Start of Block

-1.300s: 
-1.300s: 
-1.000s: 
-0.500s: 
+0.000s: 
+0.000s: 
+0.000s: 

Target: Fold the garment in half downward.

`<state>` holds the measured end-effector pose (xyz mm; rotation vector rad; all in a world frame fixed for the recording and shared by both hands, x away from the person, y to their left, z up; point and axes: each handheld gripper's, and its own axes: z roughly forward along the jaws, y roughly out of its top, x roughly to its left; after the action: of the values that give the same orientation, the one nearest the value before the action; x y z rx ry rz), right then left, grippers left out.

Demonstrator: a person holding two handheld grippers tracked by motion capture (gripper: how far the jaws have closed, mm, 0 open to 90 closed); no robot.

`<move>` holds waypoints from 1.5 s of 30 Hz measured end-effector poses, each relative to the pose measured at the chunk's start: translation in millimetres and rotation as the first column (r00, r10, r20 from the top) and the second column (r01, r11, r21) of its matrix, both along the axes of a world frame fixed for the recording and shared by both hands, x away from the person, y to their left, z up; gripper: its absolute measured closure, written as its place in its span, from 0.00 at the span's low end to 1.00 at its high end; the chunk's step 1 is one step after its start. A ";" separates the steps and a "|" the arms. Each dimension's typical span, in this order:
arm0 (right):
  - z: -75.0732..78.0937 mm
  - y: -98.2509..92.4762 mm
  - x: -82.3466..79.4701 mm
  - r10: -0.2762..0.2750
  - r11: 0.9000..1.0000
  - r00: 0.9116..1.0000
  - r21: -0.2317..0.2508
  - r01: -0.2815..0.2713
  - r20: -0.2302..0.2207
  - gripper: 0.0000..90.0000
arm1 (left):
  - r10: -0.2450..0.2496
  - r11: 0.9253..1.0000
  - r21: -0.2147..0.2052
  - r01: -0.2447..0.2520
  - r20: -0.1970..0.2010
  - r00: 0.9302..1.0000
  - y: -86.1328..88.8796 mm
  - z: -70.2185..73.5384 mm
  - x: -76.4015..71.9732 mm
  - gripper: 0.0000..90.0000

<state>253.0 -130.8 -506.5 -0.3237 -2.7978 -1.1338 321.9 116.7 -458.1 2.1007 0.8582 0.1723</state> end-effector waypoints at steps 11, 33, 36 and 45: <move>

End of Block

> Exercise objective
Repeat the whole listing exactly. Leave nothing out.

> Task solution
-1.300s: 
-1.300s: 
-1.000s: 
-0.500s: 
+0.000s: 
+0.000s: 
+0.000s: 

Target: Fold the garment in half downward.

`<state>` holds the measured end-effector pose (xyz mm; rotation vector rad; all in a world frame fixed for the recording and shared by both hands, x away from the person, y to their left, z up; point and axes: each handheld gripper's, and its own axes: z roughly forward along the jaws, y roughly out of its top, x roughly to its left; after the action: of the values that give the same orientation, the one nearest the value before the action; x y z rx ry rz), right then left, grippers left out.

Demonstrator: a person holding two handheld grippers tracked by motion capture (gripper: how far the jaws have closed, mm, 0 open to 90 closed); no robot.

`<move>` holds waypoints from 1.5 s of 30 Hz measured end-effector poses, each relative to the pose measured at the chunk's start: translation in millimetres and rotation as the first column (r00, r10, r20 from the top) and the second column (r01, r11, r21) of its matrix, both along the axes of a world frame fixed for the recording and shared by both hands, x away from the person, y to their left, z up; gripper: its absolute measured closure, written as its place in its span, from 0.00 at the span's low end to 1.00 at its high end; the chunk's step 1 is one step after its start. A ";" separates the steps and a "|" the arms. Each dimension's typical span, in this order:
arm0 (right):
  - z: -75.0732..78.0937 mm
  - y: -98.2509..92.4762 mm
  - x: -82.3466..79.4701 mm
  - r10: -0.2762..0.2750
  - r11: 0.9000..1.0000
  - r00: 0.9116..1.0000
  - r21: -0.2317..0.2508
  - r01: -0.2815..0.2713
  - r20: -0.2302..0.2207
  - gripper: 0.0000..90.0000
arm1 (left):
  - r10: -0.2450..0.2496
  - r11: 0.9253..1.0000
  - r21: -0.2147..0.2052
  - r01: -0.2447..0.2520
  - r20: -0.1970..0.2010
  - r00: 0.9302..1.0000
  - y: -86.1328..88.8796 mm
  - z: -70.2185..73.5384 mm
  - x: -76.4015..71.9732 mm
  - gripper: 0.0000..90.0000

<state>253.0 -130.8 -506.5 -0.3237 -2.7978 -1.1338 321.9 116.7 -458.1 2.1007 0.8582 0.1723</state> end-effector waypoints at steps 11, 33, 36 and 45: <move>

Nothing else is needed for this exercise.